Usually multi-port NICs have been designed so that the order of both the MAC addresses and the PCI IDs of each port matches the port numbering marked on the card or listed in the card documentation. Usually this causes Linux to assign consecutive ethX numbers in the same order as the ports are marked on the card.
If the MAC addresses are in order but the PCI IDs are not, or vice versa, it depends on exactly how the driver for this ethernet card type is programmed.
If there are multiple NIC models in the same server, the loading order of the NIC drivers can influence the ordering of the ethX numbers too.
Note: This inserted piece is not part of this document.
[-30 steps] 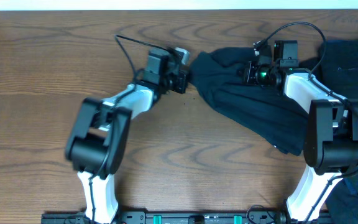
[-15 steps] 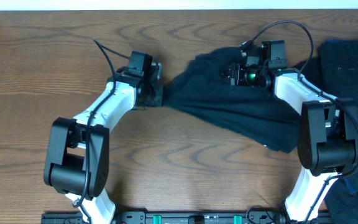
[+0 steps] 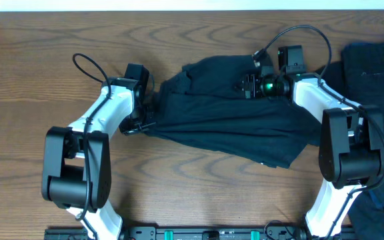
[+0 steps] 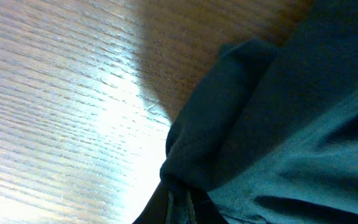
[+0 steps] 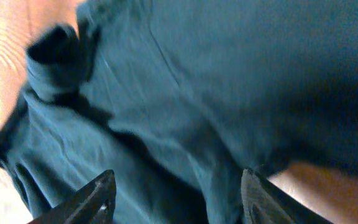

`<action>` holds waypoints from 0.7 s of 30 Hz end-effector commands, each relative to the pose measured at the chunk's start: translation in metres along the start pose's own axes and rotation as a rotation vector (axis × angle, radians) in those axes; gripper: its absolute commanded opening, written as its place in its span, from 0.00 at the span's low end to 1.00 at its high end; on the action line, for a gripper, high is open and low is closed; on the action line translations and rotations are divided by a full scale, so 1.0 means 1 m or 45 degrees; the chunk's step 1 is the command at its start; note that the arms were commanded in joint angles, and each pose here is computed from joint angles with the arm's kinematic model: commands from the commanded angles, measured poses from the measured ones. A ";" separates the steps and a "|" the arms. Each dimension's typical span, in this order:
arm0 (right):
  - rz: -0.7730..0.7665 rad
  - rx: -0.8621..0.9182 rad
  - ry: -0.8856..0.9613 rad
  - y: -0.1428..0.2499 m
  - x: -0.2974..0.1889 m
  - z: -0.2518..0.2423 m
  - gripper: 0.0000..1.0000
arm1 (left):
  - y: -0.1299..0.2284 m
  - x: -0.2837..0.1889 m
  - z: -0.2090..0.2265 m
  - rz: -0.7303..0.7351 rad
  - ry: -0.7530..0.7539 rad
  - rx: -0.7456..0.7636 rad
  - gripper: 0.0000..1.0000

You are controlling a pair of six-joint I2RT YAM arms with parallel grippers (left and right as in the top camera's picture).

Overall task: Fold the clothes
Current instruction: 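Pull the shirt edge left and down with the left gripper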

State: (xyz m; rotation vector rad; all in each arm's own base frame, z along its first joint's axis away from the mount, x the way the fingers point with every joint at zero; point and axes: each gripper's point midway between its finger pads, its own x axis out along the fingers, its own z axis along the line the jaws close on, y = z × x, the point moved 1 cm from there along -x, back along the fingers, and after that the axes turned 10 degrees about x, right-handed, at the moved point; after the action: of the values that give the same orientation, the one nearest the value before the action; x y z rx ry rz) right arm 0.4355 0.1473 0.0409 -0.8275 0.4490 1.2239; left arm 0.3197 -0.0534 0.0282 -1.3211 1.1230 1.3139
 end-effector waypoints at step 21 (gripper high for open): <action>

If you are adding a new card to a system that is already configured, many modern Linux distributions have a system that will attempt to keep each existing ethX number forever assigned with a particular MAC address. This makes things easier when you are adding new cards to an old system, but requires extra steps to update the ethX <-> MAC address mapping if you are replacing a failed NIC and want the new one to have the same ethX number(s) as the old one.
In most new Linux distributions, this mapping is maintained in a file like /etc/udev/rules.d/*-persistent-net.rules. RedHat used to do things differently: they used the HWADDR= variables in the /etc/sysconfig/network-scripts/ifcfg-ethX files to create the mappings. RHEL 6 seems to have both the usual RedHat scheme and the more common udev-based scheme: I wonder which one of them takes priority?